As screenwriter Raymond Chandler once said, “Anyone who doesn’t like Hollywood is either crazy or sober.” The history of Tinseltown as it is known, with all its worship of youth and beauty, is linked to the nation’s history. In some ways, not much has changed since the first silent motion picture was put up on the silver screen at the dawn of the 20th century.
Now come four star-studded books, all connected by the glitzy thread we know as Hollywood. Different in theme and tone, each will add some glamour and pizzazz to your reading.
In Tinseltown: Murder, Morphine, and Madness at the Dawn of Hollywood (Harper, October 2014), William J. Mann brings one of the most infamous Hollywood homicide cases back to life. This is a true suspense mystery based on real stories of a young and powerful Hollywood.
Modern readers might be surprised to learn it, but the Roaring ’20s were exciting and daring, especially in the City of Angels. For example, silent screen legend Roscoe “Fatty” Arbuckle, known for his heroin addiction later in life, went on trial for rape and manslaughter. Though found innocent, his career was ruined.
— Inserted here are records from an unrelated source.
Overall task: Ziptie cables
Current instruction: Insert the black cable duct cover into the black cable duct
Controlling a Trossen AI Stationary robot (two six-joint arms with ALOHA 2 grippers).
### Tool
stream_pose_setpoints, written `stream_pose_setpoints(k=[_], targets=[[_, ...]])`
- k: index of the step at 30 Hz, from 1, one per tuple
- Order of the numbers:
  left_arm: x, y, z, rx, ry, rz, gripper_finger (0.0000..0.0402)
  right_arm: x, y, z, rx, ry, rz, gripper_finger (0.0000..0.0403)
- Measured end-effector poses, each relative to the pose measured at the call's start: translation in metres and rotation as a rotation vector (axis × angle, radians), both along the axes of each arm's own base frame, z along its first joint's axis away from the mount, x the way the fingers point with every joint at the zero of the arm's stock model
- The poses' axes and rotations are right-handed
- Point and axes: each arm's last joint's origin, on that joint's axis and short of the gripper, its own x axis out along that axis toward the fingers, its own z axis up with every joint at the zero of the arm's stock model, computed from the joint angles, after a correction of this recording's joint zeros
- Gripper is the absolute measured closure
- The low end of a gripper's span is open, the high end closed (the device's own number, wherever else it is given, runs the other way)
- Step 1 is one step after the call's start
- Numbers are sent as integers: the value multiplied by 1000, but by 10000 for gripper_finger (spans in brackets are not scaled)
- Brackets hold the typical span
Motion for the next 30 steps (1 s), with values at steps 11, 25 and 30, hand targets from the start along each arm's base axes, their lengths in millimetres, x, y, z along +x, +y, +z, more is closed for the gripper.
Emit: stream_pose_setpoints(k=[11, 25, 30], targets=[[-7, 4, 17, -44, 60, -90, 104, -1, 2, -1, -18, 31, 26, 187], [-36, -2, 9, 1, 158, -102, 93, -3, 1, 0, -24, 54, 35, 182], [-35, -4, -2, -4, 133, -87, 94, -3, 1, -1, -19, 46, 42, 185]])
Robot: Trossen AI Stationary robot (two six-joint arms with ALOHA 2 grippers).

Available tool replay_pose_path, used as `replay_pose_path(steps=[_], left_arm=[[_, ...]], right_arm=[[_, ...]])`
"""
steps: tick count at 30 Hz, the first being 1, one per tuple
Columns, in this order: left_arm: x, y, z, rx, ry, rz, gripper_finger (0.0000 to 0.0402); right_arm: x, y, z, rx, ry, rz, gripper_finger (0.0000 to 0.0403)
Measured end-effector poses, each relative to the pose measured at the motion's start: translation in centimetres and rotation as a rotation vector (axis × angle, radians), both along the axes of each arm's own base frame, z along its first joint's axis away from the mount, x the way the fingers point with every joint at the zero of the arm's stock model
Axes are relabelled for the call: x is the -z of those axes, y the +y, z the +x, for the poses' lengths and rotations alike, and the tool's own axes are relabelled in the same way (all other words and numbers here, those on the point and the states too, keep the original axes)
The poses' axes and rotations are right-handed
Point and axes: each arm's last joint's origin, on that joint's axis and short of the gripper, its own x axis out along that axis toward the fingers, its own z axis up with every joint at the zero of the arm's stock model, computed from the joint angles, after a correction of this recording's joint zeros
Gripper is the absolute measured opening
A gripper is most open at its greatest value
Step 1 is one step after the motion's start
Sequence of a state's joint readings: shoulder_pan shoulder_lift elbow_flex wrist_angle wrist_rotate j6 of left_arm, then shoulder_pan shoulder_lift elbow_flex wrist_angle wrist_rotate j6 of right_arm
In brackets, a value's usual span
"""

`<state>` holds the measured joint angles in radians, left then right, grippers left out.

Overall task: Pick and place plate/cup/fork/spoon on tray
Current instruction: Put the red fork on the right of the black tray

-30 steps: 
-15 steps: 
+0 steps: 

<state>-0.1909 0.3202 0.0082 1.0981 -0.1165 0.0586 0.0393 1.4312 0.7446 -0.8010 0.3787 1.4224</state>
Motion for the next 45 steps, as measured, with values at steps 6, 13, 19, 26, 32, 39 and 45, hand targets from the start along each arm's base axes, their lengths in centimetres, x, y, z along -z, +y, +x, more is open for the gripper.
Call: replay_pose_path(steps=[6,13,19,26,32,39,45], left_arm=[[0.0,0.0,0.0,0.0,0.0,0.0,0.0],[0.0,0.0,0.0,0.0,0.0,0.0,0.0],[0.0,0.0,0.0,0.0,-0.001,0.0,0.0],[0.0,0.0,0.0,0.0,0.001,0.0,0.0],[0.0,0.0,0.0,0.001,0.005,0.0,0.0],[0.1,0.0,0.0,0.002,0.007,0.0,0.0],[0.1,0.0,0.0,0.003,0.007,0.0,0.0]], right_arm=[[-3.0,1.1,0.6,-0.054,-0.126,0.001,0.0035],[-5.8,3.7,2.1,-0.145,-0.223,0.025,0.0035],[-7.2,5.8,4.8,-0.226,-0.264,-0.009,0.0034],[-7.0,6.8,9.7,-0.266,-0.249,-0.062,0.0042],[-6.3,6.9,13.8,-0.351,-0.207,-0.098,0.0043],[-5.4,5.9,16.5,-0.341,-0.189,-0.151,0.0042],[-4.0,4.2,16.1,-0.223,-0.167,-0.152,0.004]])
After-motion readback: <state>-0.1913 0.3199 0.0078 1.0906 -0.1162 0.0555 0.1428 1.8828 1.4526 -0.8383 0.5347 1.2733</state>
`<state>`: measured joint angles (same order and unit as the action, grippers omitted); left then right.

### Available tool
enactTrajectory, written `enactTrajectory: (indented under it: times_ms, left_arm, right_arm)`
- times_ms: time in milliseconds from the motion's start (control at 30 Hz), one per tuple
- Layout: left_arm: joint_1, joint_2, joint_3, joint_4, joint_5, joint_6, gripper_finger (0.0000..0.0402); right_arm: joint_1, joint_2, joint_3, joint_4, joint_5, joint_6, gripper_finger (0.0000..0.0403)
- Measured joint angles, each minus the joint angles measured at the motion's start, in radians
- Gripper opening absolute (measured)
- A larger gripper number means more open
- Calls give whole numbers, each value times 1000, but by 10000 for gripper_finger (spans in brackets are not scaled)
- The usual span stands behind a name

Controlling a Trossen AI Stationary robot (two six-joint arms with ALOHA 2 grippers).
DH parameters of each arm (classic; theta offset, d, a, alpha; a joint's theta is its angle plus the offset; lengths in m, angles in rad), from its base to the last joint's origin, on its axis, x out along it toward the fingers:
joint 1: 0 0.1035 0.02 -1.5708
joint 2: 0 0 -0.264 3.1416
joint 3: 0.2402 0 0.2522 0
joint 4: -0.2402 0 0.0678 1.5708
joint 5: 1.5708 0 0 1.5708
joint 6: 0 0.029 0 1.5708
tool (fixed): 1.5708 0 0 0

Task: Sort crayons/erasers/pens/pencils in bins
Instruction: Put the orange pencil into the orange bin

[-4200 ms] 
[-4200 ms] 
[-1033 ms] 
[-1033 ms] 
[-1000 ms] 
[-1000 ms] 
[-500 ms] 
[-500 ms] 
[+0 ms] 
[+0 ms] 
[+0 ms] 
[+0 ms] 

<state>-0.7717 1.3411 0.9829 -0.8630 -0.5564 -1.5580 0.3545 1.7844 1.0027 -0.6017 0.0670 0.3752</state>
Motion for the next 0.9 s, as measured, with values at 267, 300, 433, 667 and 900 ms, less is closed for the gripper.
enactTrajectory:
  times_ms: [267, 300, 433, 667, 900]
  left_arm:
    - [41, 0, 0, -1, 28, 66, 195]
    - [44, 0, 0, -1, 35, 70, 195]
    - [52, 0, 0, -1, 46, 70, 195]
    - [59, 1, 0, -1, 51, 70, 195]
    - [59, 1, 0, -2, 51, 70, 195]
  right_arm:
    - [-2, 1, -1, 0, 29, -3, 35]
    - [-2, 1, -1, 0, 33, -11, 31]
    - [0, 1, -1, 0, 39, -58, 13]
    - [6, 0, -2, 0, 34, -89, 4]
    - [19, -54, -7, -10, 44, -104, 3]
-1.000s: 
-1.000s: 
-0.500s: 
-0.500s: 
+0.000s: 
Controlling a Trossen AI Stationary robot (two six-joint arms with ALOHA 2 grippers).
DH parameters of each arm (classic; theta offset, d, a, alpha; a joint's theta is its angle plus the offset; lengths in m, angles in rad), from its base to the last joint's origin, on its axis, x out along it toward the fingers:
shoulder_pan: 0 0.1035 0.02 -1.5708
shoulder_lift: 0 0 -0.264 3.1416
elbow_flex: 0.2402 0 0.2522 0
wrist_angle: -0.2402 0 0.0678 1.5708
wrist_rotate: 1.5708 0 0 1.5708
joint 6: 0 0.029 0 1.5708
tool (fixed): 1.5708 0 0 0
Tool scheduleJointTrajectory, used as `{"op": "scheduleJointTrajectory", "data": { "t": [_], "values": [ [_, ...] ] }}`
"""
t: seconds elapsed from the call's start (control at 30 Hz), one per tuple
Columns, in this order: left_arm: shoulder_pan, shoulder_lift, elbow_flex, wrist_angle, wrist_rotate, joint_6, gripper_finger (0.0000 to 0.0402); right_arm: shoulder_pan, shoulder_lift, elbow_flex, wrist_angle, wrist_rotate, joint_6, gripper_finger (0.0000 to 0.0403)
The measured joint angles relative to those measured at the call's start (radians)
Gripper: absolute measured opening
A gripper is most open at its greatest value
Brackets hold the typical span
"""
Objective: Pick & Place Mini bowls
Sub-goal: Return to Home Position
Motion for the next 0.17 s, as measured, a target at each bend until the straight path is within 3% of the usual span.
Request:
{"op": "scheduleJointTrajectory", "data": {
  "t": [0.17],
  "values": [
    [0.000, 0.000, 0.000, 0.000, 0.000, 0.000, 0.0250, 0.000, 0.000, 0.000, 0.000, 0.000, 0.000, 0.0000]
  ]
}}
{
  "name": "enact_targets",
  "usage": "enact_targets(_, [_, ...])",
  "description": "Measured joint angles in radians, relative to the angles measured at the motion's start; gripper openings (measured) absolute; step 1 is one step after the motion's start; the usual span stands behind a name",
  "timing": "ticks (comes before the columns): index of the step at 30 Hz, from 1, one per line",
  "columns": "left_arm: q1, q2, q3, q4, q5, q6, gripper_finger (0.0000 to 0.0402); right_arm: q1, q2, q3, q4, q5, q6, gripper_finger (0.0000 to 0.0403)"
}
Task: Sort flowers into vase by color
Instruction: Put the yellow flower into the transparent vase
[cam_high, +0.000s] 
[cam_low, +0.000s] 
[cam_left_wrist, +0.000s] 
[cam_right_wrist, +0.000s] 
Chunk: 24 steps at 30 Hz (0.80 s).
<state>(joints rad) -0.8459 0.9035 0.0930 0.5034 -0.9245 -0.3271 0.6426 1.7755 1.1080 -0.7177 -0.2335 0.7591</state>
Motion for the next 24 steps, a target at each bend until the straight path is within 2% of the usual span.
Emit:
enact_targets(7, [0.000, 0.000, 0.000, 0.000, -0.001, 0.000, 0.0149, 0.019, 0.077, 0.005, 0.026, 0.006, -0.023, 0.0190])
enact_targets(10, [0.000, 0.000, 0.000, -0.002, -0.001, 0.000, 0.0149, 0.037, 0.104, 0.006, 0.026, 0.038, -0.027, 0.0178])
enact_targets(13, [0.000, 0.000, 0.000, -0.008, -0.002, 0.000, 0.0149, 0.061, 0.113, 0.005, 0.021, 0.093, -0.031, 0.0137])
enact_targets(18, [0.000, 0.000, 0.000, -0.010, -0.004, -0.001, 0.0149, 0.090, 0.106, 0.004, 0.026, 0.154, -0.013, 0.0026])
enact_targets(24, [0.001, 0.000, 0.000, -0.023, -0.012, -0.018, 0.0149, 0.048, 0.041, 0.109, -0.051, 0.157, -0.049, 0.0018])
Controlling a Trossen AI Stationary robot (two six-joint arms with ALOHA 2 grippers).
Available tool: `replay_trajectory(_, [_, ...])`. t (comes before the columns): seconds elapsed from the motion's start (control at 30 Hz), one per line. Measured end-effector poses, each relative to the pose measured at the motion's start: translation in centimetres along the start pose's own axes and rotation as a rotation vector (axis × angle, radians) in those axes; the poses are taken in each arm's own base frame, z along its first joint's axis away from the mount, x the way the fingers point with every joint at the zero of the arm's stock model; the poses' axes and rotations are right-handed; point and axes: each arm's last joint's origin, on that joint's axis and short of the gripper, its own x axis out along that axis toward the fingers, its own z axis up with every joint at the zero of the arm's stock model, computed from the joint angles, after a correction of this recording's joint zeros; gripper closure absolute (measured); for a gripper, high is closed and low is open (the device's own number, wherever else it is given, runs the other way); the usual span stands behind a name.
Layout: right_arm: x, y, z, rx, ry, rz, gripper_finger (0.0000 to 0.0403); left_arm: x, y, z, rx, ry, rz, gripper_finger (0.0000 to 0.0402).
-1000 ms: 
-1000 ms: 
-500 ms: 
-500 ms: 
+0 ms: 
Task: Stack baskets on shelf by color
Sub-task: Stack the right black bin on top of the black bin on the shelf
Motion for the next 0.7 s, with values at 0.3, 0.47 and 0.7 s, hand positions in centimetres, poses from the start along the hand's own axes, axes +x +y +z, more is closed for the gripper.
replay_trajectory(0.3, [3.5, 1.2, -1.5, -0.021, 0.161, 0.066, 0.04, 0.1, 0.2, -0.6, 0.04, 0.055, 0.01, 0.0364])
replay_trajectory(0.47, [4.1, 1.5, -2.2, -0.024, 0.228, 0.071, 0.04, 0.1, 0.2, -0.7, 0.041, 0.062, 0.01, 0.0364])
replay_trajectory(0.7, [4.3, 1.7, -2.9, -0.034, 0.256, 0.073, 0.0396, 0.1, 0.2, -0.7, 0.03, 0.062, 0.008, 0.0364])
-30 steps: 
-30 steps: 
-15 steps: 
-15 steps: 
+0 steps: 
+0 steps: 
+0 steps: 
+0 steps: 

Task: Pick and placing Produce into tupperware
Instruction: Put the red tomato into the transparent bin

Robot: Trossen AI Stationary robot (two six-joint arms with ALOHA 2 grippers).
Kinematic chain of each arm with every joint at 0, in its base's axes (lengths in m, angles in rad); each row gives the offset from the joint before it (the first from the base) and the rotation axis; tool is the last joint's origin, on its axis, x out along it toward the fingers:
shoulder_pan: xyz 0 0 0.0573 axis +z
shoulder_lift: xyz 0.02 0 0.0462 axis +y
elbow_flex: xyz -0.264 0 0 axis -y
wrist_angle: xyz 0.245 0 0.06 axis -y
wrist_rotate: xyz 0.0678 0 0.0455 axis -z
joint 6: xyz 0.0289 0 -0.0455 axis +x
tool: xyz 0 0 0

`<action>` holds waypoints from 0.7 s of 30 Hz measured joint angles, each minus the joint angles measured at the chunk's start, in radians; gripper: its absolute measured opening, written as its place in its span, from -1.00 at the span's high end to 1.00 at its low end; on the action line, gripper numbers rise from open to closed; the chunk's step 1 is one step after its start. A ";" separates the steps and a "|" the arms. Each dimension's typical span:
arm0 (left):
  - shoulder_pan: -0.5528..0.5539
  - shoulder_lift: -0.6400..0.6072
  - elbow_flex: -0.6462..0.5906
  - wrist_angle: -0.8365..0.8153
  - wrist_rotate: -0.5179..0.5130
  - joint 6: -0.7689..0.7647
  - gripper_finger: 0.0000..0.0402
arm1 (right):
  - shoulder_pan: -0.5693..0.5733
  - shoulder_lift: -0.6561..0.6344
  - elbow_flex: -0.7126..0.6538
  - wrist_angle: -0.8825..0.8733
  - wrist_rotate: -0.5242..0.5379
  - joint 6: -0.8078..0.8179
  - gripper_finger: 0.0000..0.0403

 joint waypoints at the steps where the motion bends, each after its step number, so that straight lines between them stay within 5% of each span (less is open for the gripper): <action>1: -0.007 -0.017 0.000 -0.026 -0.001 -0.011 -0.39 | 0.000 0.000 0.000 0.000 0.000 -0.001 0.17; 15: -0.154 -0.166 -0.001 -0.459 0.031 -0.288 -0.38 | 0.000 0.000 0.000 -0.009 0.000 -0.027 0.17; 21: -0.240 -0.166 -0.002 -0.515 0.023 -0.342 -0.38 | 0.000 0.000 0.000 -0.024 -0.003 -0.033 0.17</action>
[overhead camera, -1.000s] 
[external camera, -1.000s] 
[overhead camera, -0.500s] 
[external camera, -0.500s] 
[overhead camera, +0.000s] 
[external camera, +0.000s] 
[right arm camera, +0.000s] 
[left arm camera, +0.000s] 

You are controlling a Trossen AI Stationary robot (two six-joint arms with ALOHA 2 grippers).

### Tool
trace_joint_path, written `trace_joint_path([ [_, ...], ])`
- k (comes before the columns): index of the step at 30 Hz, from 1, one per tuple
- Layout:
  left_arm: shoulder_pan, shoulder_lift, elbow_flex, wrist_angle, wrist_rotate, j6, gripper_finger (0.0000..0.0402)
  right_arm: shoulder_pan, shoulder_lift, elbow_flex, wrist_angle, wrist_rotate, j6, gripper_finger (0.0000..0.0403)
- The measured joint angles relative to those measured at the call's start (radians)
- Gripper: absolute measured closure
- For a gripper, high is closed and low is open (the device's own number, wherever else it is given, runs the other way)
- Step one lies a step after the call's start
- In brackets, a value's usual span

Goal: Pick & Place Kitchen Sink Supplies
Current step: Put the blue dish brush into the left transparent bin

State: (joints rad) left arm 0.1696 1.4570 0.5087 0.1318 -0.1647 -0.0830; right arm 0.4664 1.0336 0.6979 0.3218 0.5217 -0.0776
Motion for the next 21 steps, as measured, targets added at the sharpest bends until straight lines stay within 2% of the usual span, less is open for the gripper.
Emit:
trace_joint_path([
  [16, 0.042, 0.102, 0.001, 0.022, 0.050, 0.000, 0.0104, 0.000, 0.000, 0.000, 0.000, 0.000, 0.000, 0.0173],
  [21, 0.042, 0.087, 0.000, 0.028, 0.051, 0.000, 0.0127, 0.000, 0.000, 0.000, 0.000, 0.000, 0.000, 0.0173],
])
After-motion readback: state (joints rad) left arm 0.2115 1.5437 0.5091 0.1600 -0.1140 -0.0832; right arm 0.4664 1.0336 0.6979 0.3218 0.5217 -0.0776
There was also Mabel Normand, the darling comedy queen of silent films. Her muse was the ever-controlling director, Mack Sennett, best known for creating the Keystone Cops and Sennett Bathing Beauties. Yet, with all of her success, including owning her own movie studio, Normand became addicted to cocaine. She died of Tuberculosis at age 37. Drugs and sex were the norm back then, though, which may have contributed to the death of William Desmond Taylor, president of the Motion Picture Directors Association and Normand’s lover.
It is his murder that lies at the center of Mann’s narrative—Mann, who has authored biographies of Katharine Hepburn and Barbra Streisand, weaves a storyline that keeps a reader fascinated with how these brilliant stars, much like today, ruined their once glamourous careers by walking into the dark shadows of drugs, crime, and alcohol.
Best of all, Mann gets inside the investigation into the death of Taylor, and if you pay close attention, you may just solve what was then known as the murder of the century.
Far away from drugs, sex and murder is Young Hollywood (Assouline Publishing, September 2014), which features 60 portraits of up-and-coming young Hollywood women, including actresses, directors, producers, stylists and more.
The photos by Claiborne Swanson Frank, a Vogue alum, fuse the vintage elegance of classic Hollywood inspirations with the vivacious spirits of contemporary personality. A portrait photographer and stylist, she attempts to capture the glamour, essence and allure of what it means to be a starlet in the Hollywood of today.
Among the starlets and star-makers profiled, each short texts in their own voices, are Isabel Lucas, Elisabeth Moss, Mickey Sumner and Amber Heard, and many others.
Speaking of young Hollywood, actor/writer/producer Helenna Santos and producer/writer/actor Alexandra Boylan—perhaps in an attempt to protect any future Hollywood transplants getting of the bus from Ohio with stars in their eyes—have compiled a “how-to” guide for surviving in the big, bad entertainment industry.
Thriving in Hollywood! Tenacious Tales and Tactics from Ms. In The Biz (Ms. In The Biz, LLC December 2014), takes 21 tales from the first year of MsInTheBiz.com and presents them as both success stories and, perhaps, cautionary tales.
“You can’t drown yourself in drink. I’ve tried; you float,” said screen legend John Barrymore, and if you’ve been searching for a book with lots of celebrity gossip, the book host Chelsea Handler said “is like being at the best dinner party in the world,” might be worth a read.
Throughout Mark Bailey’s Of All the Gin Joints: Stumbling through Hollywood History, which goes from the frontier days of silent film to the psychedelic ’70s, the author offers up celebrities at their most soused.
The biographies, anecdotes and memorable quotes from actors, screenwriters, directors and producers make this book an entertaining cocktail but the included recipes kick it up a notch.
I’ll have another (to give to a friend). Cheers!